(Work instruction):
Once you find the line containing "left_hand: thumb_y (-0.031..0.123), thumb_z" in the data below, copy it and each following line exactly, up to and including the line containing "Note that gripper", and nothing else.
--- The data Enclosed Below ---
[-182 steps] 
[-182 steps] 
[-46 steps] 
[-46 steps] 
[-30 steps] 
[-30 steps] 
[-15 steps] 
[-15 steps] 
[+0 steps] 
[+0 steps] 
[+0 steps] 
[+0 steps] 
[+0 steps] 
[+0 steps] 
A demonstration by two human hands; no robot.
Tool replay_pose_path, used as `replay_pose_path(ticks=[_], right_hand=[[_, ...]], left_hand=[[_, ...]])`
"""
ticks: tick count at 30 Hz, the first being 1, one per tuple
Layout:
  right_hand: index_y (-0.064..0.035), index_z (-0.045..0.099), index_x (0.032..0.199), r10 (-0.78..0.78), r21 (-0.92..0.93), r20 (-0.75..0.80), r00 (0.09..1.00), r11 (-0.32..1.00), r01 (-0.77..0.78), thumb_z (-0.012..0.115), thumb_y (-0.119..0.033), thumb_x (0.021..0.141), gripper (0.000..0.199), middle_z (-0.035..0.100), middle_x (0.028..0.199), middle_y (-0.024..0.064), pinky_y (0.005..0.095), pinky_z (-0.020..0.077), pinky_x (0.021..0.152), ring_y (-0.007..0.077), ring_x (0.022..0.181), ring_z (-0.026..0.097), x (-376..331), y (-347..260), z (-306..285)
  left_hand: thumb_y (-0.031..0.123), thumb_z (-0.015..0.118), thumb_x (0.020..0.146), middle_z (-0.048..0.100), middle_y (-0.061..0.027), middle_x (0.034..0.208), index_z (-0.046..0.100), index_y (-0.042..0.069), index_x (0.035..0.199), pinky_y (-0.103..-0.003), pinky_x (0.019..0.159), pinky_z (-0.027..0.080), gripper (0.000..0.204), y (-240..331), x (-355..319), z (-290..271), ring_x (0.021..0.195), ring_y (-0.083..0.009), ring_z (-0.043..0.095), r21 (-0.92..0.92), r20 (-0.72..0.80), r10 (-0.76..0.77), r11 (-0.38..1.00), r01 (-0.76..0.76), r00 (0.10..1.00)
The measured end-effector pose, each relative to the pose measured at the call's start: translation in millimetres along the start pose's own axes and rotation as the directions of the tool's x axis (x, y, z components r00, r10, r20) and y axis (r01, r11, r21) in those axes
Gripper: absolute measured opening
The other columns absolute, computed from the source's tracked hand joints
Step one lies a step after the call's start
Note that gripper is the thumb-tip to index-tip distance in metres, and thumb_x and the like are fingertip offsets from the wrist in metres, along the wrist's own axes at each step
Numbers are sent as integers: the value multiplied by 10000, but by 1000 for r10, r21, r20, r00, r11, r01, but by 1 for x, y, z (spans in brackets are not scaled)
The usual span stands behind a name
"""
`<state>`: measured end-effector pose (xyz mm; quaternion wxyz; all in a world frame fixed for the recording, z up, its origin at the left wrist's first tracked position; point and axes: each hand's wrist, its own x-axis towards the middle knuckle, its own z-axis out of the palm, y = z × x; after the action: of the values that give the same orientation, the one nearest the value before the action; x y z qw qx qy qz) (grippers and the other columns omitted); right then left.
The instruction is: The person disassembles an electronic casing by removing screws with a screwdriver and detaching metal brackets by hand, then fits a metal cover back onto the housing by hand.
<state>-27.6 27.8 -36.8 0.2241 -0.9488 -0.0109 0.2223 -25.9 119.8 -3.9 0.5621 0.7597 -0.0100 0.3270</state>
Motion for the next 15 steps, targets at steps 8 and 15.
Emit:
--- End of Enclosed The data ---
(Response area):
  left_hand: thumb_y (-0.031..0.123), thumb_z (-0.015..0.118), thumb_x (0.020..0.146), middle_z (-0.048..0.100), middle_y (-0.061..0.027), middle_x (0.034..0.208), index_z (-0.046..0.100), index_y (-0.042..0.069), index_x (0.035..0.199), pinky_y (-0.103..-0.003), pinky_x (0.019..0.159), pinky_z (-0.027..0.080), gripper (0.000..0.204), y (-240..331), x (-355..319), z (-290..271), ring_x (0.021..0.195), ring_y (-0.083..0.009), ring_z (-0.043..0.095), r21 (-0.92..0.92), r20 (-0.72..0.80), r10 (-0.76..0.77), r11 (-0.38..1.00), r01 (-0.76..0.76), r00 (0.10..1.00)
The measured end-effector pose, each relative to the pose measured at the call's start: translation in millimetres along the start pose's own axes and rotation as the directions of the tool's x axis (x, y, z components r00, r10, r20) and y axis (r01, r11, r21) in those axes
Gripper: absolute measured opening
The other columns absolute, computed from the source's tracked hand joints
Step one lies a step after the call's start
Note that gripper is the thumb-tip to index-tip distance in metres, and thumb_x and the like are fingertip offsets from the wrist in metres, along the wrist's own axes at each step

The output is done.